5 Responses to New telomerase finding only a small-medium sized deal

  1. Res says:

    Hi Vince
    I think you might have watched “unbreakable”. If there is a genetic variation that a mutation in LMNA gene causes progeria, it is equally possible to have a mutation that promotes youthfulness.
    Such a genetic modification/mutation might have been the reason for the extraordinary longevity of the parrots who live longer(100+ years!) or cockatoos or storm petrels

  2. admin says:

    Res

    Yes. An interesting observation. But I did not watch “unbreakable.”

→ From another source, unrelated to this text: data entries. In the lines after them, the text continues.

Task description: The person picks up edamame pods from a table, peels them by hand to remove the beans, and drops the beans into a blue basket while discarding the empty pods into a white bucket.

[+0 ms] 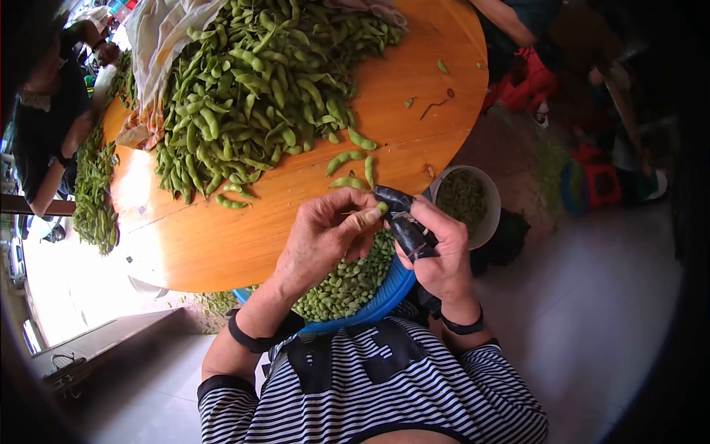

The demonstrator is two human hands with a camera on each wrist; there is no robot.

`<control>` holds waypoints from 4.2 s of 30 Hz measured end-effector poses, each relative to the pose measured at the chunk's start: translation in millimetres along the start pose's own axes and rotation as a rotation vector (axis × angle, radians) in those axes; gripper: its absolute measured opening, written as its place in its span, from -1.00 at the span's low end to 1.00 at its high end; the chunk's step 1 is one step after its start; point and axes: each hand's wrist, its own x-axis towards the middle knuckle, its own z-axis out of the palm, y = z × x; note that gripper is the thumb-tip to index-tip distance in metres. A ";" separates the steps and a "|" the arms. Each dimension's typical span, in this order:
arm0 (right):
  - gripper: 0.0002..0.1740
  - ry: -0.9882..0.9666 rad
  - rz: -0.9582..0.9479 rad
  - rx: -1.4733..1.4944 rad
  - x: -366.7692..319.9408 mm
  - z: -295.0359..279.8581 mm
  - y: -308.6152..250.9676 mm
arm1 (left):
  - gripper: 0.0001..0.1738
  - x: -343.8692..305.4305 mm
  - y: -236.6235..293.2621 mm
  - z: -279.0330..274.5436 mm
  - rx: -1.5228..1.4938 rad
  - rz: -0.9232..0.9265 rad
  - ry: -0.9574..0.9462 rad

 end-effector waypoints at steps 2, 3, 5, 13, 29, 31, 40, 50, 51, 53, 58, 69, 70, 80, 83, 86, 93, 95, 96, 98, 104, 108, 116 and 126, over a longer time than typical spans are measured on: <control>-0.70 -0.010 -0.024 -0.029 0.3 4.7 -0.5 | -0.83 -5.0 -2.9 2.8 -0.025 0.005 0.034; -0.70 -0.023 -0.029 -0.051 -0.6 5.8 -0.7 | -0.83 -7.6 -3.1 2.8 -0.041 0.008 0.068; -0.70 -0.030 -0.029 -0.060 -1.2 7.1 0.3 | -0.85 -8.8 -8.8 0.4 -0.073 0.024 0.075; -0.71 -0.075 -0.039 -0.030 3.2 2.7 6.8 | -0.88 -10.9 -23.5 -1.3 -0.136 0.082 0.099; -0.57 0.063 -0.259 -0.466 -6.8 15.9 -3.9 | -0.80 -17.9 -19.7 2.2 0.761 0.678 0.315; -0.56 0.068 -0.282 -0.472 -10.8 21.2 -6.5 | -0.77 -22.9 -17.2 0.5 0.587 0.407 0.234; -0.59 -0.043 -0.169 -0.239 -8.5 13.8 10.2 | -0.72 -27.2 -11.1 -5.5 0.145 -0.090 -0.012; -0.74 0.032 -0.166 -0.372 -23.5 -25.8 10.8 | -0.79 -27.2 -2.4 -9.2 0.729 0.308 -0.167; -0.76 0.033 -0.167 -0.381 -25.6 -42.8 7.9 | -0.75 -29.2 3.4 -12.8 0.763 0.270 -0.293; -0.74 0.012 0.001 -0.604 -30.4 -78.3 6.9 | -0.65 -28.8 6.9 -18.3 0.715 0.277 -0.361; -0.63 0.131 0.008 -0.848 -31.9 -93.1 19.4 | -0.64 10.0 14.0 -22.3 1.105 0.499 0.165; -0.56 -0.019 -0.145 -0.234 -0.8 -11.2 7.6 | -0.86 4.9 -13.2 -18.7 0.664 0.392 0.104; -0.56 -0.021 -0.145 -0.234 -1.3 -7.6 7.8 | -0.86 -1.2 -15.7 -16.8 0.663 0.391 0.107; -0.61 -0.112 -0.059 -0.088 -7.5 2.2 6.6 | -0.85 -21.3 -23.6 -7.7 0.033 -0.038 0.109; -0.58 -0.086 0.011 0.007 -7.6 4.7 0.8 | -0.85 -22.5 -23.2 -8.3 0.010 -0.011 0.097; -0.54 -0.066 -0.015 -0.026 -7.5 4.5 2.7 | -0.86 -22.8 -23.9 -7.5 0.012 -0.005 0.098; -0.62 -0.103 -0.145 -0.197 -4.3 0.7 19.4 | -0.88 -20.5 -26.1 -5.5 0.011 0.012 0.121; -0.67 -0.075 -0.207 -0.232 -3.5 -3.1 22.2 | -0.90 -20.0 -26.9 -6.5 0.014 0.010 0.108; -0.70 -0.183 -0.099 0.026 -3.4 -7.7 22.3 | -0.91 -20.0 -27.1 -7.5 -0.144 -0.031 0.045; -0.72 -0.286 0.012 0.284 -5.5 -10.6 23.0 | -0.93 -21.3 -28.0 -8.7 -0.302 -0.075 -0.018; -0.73 -0.262 0.156 0.606 -10.2 -9.9 23.0 | -0.93 -24.7 -35.0 -5.5 -0.542 -0.139 -0.130; -0.71 -0.147 -0.029 -0.054 -11.9 -0.2 12.2 | -0.88 -26.0 -31.5 11.5 -0.286 0.038 0.004; -0.63 0.012 -0.137 -0.231 -18.0 9.1 16.7 | -0.78 -26.5 -32.6 -0.6 0.251 0.072 0.041; -0.50 0.214 -0.370 -0.540 -25.6 39.0 18.8 | -0.76 -20.3 -43.8 4.8 -0.140 0.046 0.042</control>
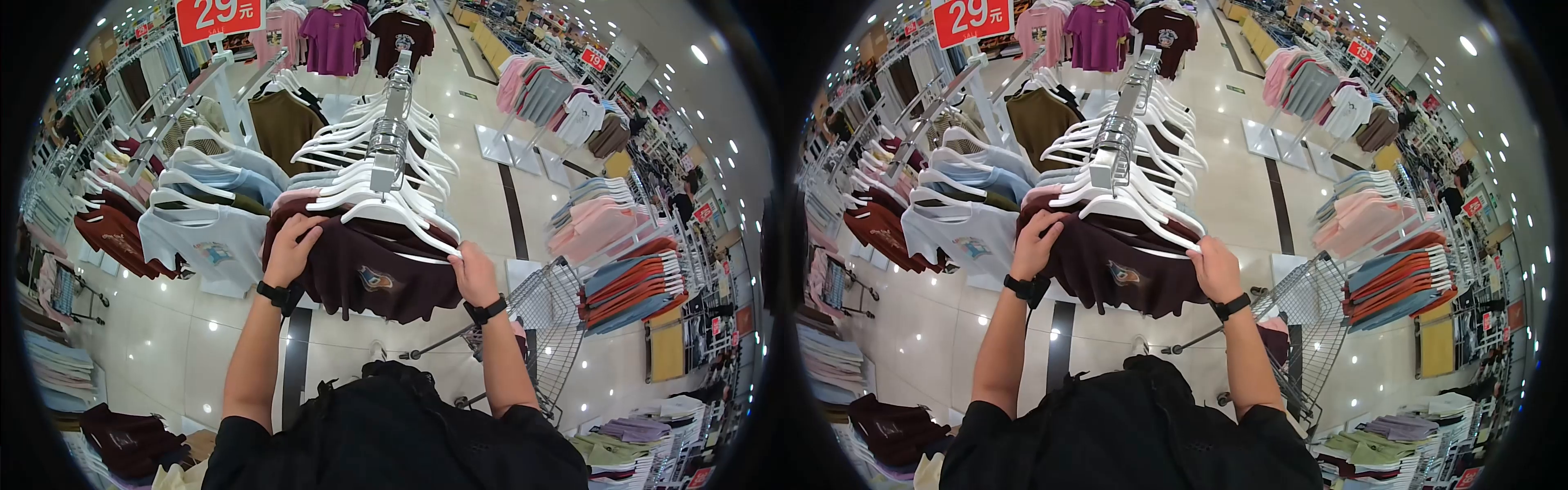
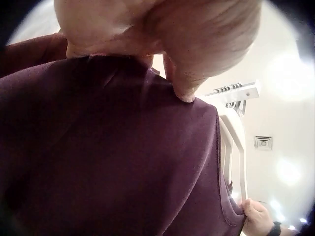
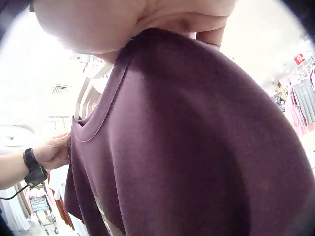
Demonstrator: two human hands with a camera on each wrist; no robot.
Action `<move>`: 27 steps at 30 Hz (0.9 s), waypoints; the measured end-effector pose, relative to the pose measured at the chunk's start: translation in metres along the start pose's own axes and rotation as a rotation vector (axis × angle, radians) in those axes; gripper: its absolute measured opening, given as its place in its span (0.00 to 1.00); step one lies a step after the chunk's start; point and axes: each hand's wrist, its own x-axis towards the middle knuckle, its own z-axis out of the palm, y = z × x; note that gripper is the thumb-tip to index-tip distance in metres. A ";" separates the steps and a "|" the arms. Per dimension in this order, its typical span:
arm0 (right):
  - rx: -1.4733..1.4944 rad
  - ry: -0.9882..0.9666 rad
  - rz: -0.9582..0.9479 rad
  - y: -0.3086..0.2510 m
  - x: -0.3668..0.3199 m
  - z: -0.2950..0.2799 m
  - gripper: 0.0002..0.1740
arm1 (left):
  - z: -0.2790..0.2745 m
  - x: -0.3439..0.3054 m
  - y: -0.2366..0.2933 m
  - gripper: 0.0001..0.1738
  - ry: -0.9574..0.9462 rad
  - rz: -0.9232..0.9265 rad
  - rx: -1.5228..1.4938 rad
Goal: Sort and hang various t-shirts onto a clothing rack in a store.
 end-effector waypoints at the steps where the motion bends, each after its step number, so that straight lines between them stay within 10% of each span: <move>1: 0.000 0.002 0.000 -0.002 0.004 0.000 0.11 | -0.001 0.000 -0.001 0.13 -0.001 0.001 0.001; 18: -0.001 -0.245 -0.063 -0.044 0.056 -0.008 0.22 | 0.016 -0.024 -0.009 0.12 0.114 0.105 0.381; 27: 0.104 -0.295 0.075 -0.036 0.050 -0.022 0.16 | 0.022 -0.075 -0.081 0.17 0.172 -0.267 0.262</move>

    The scientists who study evolution point out an interesting factor. Species in environments where there are no or fewer predators tend to have longer and longer life spans. Where there are more active predators, reproduction earlier in life and shorter life spans are favored.

    Vince

  3. Charlie Stromeyer Jr. says:

    Hi Vince,

    I like your blog and this new paper in “Nature” which describes novel connections between iPS cells ~ telomerase ~ telomeres:

    http://www.nature.com/nature/journal/vaop/ncurrent/full/nature08792.html

  4. admin says:

    Charlie:
    Welcome to the blog anmd good to see you joining in. I will check out the Nature paper and comment on it either as a comment here or as part of some new blog post. In 1994 I was one of a tiny group of fringe people who thought that telomeres and telomerase may provide important keys to understanding aging. Now I am hearing of new important telomerasse papers almost daily.